I have made a login script, that allows the user to enter a username and password in an HTML form. The two variables are checked in a MySQL dbase and if they are correct used in a session.
In the pages I want to protect I include a file that checks the variables in the session with those from the dbase.

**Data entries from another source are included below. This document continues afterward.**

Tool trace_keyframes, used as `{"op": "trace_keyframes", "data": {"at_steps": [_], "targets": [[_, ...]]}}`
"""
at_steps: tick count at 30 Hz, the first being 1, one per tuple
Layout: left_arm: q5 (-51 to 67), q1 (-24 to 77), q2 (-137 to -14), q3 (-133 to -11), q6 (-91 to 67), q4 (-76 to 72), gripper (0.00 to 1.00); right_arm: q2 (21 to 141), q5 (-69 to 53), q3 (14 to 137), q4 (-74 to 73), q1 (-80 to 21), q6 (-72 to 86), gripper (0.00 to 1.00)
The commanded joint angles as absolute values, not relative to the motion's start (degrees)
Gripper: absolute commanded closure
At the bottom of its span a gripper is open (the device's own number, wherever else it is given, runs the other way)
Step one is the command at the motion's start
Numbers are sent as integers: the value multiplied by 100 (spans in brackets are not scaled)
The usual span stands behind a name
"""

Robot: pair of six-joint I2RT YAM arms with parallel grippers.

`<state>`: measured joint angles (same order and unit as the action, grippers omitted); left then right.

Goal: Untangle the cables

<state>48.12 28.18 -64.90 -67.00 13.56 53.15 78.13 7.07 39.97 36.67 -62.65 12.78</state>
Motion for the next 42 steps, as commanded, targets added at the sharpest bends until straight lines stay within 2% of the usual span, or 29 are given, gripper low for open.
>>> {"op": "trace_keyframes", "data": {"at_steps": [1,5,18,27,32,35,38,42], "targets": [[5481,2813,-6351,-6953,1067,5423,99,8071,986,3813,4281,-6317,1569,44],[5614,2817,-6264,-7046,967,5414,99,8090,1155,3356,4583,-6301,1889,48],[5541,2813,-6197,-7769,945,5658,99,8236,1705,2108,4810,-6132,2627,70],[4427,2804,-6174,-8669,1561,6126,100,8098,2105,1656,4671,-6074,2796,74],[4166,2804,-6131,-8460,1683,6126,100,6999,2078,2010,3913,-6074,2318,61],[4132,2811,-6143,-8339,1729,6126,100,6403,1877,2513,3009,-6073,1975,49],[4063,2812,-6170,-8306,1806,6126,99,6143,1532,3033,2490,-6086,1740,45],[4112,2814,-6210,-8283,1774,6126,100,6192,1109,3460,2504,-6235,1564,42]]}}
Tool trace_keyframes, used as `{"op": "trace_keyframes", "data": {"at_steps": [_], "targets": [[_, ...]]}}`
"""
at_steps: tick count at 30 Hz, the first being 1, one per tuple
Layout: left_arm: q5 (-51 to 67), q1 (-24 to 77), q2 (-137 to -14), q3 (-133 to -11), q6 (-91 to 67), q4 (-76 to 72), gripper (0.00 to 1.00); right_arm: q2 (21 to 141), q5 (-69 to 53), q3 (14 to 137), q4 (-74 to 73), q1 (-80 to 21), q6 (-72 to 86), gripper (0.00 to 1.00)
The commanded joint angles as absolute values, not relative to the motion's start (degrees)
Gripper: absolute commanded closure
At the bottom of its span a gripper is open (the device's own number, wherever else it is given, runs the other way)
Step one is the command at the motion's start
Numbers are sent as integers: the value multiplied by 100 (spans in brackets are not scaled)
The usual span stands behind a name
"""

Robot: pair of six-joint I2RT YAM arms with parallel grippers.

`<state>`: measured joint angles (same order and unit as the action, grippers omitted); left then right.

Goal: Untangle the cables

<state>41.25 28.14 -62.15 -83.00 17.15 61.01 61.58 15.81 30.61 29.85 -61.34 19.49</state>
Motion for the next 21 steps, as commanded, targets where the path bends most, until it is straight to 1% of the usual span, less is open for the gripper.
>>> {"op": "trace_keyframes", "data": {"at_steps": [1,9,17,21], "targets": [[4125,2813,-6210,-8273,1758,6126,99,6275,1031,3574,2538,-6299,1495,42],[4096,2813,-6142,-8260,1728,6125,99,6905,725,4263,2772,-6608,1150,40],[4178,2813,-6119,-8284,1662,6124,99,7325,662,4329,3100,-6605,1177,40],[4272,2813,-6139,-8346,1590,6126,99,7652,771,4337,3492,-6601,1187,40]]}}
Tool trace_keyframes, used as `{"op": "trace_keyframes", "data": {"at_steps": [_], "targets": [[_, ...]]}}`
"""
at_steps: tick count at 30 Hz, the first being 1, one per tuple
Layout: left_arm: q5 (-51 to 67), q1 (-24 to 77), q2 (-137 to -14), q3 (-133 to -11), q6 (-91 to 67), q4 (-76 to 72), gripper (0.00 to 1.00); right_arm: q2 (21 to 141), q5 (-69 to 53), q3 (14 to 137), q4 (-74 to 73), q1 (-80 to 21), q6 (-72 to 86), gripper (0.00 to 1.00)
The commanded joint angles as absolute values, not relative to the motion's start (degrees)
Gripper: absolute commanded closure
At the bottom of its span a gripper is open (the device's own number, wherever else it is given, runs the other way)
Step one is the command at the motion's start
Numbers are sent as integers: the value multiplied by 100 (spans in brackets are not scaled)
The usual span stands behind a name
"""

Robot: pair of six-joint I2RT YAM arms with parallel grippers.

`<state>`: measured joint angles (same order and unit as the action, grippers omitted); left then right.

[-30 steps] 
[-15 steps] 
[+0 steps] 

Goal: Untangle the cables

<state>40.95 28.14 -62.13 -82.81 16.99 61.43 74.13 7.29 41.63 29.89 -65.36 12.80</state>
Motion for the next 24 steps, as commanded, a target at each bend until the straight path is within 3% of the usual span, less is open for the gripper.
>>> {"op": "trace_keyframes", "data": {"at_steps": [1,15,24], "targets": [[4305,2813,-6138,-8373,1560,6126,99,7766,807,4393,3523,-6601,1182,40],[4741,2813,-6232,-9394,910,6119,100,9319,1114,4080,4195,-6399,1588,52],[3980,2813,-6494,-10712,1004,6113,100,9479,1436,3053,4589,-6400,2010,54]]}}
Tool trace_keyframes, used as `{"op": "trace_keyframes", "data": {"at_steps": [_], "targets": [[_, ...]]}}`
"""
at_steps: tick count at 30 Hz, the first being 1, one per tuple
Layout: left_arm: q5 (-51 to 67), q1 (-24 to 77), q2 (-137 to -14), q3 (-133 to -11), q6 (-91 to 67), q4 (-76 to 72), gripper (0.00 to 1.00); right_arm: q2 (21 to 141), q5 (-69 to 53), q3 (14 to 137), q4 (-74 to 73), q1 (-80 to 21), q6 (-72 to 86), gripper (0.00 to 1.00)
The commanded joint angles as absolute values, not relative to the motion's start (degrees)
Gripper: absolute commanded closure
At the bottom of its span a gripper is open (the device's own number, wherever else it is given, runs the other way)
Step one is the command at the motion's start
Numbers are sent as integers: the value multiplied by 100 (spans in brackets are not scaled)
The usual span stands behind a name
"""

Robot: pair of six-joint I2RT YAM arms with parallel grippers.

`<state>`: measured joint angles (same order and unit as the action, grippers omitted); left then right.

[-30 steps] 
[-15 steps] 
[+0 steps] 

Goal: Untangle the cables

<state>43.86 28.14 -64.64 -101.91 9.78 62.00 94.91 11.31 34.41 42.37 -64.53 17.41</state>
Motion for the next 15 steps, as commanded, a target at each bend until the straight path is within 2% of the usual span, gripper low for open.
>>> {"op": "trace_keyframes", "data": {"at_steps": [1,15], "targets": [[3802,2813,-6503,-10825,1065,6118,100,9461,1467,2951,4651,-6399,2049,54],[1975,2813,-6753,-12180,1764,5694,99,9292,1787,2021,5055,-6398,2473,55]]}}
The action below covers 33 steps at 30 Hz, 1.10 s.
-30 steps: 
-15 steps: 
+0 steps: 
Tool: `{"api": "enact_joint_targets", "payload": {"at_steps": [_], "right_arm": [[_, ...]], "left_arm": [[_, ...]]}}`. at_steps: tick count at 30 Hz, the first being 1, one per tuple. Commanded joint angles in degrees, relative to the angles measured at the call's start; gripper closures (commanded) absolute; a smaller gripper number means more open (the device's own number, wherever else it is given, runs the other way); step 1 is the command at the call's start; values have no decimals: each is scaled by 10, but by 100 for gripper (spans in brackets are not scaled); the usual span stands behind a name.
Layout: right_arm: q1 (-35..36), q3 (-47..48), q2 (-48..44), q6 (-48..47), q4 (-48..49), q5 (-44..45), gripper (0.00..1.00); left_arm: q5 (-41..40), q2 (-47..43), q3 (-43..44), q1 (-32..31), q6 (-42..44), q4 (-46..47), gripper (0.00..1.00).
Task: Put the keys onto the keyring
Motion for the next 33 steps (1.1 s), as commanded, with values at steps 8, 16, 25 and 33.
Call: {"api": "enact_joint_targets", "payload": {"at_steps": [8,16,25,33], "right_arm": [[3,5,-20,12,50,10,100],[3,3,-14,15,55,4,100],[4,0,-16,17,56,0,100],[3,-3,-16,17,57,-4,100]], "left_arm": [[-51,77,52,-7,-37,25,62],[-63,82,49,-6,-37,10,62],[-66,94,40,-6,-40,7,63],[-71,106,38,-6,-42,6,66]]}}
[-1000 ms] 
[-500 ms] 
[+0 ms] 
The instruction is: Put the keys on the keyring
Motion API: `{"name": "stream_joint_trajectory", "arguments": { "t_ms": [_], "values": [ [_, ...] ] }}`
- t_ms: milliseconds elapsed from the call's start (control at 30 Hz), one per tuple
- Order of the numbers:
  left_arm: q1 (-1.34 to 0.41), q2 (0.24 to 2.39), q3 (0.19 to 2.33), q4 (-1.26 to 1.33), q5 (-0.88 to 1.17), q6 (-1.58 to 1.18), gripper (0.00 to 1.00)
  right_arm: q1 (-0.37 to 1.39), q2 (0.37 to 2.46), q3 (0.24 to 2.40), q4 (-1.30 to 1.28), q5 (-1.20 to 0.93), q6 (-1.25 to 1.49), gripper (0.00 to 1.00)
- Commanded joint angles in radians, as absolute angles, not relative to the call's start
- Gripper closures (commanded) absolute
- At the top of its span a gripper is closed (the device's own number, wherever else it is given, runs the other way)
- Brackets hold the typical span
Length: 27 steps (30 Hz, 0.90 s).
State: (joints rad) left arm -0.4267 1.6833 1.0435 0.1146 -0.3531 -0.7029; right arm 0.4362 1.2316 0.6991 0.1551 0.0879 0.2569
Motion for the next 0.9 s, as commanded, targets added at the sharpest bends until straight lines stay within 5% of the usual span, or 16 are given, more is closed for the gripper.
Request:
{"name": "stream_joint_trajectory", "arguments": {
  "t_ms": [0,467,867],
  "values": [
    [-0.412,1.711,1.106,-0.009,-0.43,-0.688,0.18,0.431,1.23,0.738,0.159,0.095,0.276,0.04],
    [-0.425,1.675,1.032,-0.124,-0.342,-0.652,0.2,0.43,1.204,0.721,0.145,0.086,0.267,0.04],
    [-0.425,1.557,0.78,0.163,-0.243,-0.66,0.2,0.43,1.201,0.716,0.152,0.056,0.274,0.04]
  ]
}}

The two scripts look like this:
auth.php:
<?
session_start();
addslashes($username);
addslashes($passcode);
$password = md5($passcode);
require("$DOCUMENT_ROOT/lib/mysql.inc.php");
mysql_connect($mysqlhost,$mysqlusr,$mysqlpass);
mysql_select_db($dbname);
$passquery = mysql_query("SELECT password, id FROM profiler WHERE username = '$username'");
if (!mysql_num_rows($passquery))
{
header("location: /lib/login_error.php");
exit;
}
else
{
if($row = mysql_fetch_array($passquery))
{
$dbpassword = $row["password"];
$profilid = $row["id"];
}
if($dbpassword == $password)
{
$login = (true);
}
if ($dbpassword != $password)
{
header("location: /lib/login_error.php");
exit;
}
session_register(username);
session_register(password);
session_register(profilid);
header("location: /admin/index.php");
exit;
}
?>
secure.php
<?
session_start();
require("$DOCUMENT_ROOT/lib/mysql.inc.php");
mysql_connect($mysqlhost,$mysqlusr,$mysqlpass);
mysql_select_db($dbname);
$passquery = mysql_query("SELECT password FROM profiler WHERE username = '$username'");
if (!mysql_num_rows($passquery))
{
header("location: /lib/login_error.php");
exit;
}
else
{
$row = mysql_fetch_array($passquery);
$dbpassword = $row["password"];
if($dbpassword == $password)
{
$login = (true);
}
if ($dbpassword != $password)
{
header("location: /lib/login_error.php");
exit;
}
}
?>
The script works more or less the way I want it to. However when a user logs in the first time it gives an error, though the password is correct. If the user then enters the same username/password again it all works.
What is wrong since you have to enter the words twice or at least reload the page?